### What is being asked
Transcribe only the lines of the listing below from the one holding "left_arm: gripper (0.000" through the one holding "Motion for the", inclusive, without any change.

### Dataset extract
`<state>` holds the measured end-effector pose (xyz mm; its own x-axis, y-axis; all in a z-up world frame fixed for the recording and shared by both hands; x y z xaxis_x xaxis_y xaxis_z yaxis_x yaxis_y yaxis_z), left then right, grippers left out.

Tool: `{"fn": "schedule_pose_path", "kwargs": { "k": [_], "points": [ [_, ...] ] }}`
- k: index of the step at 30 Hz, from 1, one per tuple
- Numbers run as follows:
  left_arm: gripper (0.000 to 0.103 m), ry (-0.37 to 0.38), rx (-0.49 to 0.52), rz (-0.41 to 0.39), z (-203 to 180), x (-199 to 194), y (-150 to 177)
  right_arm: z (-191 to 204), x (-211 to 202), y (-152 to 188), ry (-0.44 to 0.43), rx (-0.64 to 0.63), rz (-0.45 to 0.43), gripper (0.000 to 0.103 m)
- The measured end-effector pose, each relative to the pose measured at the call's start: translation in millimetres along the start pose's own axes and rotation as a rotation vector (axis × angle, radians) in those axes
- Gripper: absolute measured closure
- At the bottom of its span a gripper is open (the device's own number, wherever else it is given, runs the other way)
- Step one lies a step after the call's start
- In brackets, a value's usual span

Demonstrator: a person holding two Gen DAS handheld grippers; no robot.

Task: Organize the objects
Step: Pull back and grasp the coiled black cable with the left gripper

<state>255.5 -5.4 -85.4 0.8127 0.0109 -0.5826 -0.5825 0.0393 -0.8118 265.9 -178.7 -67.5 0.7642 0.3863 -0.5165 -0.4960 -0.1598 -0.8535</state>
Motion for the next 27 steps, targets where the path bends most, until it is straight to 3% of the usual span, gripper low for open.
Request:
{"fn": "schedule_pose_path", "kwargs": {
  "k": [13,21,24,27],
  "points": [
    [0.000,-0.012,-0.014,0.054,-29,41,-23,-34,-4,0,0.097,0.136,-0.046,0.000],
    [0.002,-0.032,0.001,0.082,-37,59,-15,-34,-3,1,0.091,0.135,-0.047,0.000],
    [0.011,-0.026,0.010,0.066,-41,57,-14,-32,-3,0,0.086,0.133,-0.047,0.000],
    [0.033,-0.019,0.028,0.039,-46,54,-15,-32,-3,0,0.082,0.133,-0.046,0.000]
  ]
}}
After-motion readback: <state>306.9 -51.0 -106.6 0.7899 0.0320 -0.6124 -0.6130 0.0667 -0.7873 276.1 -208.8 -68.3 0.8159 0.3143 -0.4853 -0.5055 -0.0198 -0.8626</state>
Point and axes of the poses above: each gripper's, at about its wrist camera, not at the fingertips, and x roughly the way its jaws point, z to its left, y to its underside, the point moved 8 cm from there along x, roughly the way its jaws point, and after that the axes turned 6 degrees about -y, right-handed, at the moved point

### Reply to the exercise
  left_arm: gripper (0.000 to 0.103 m), ry (-0.37 to 0.38), rx (-0.49 to 0.52), rz (-0.41 to 0.39), z (-203 to 180), x (-199 to 194), y (-150 to 177)
  right_arm: z (-191 to 204), x (-211 to 202), y (-152 to 188), ry (-0.44 to 0.43), rx (-0.64 to 0.63), rz (-0.45 to 0.43), gripper (0.000 to 0.103 m)
- The measured end-effector pose, each relative to the pose measured at the call's start: translation in millimetres along the start pose's own axes and rotation as a rotation vector (axis × angle, radians) in those axes
- Gripper: absolute measured closure
- At the bottom of its span a gripper is open (the device's own number, wherever else it is given, runs the other way)
- Step one lies a step after the call's start
- In brackets, a value's usual span

Demonstrator: a person holding two Gen DAS handheld grippers; no robot.

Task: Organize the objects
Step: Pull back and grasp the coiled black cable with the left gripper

<state>255.5 -5.4 -85.4 0.8127 0.0109 -0.5826 -0.5825 0.0393 -0.8118 265.9 -178.7 -67.5 0.7642 0.3863 -0.5165 -0.4960 -0.1598 -0.8535</state>
Motion for the next 27 steps, targets where the path bends most, until it is straight to 3% of the usual span, gripper low for open.

Nothing remains to be added to the answer.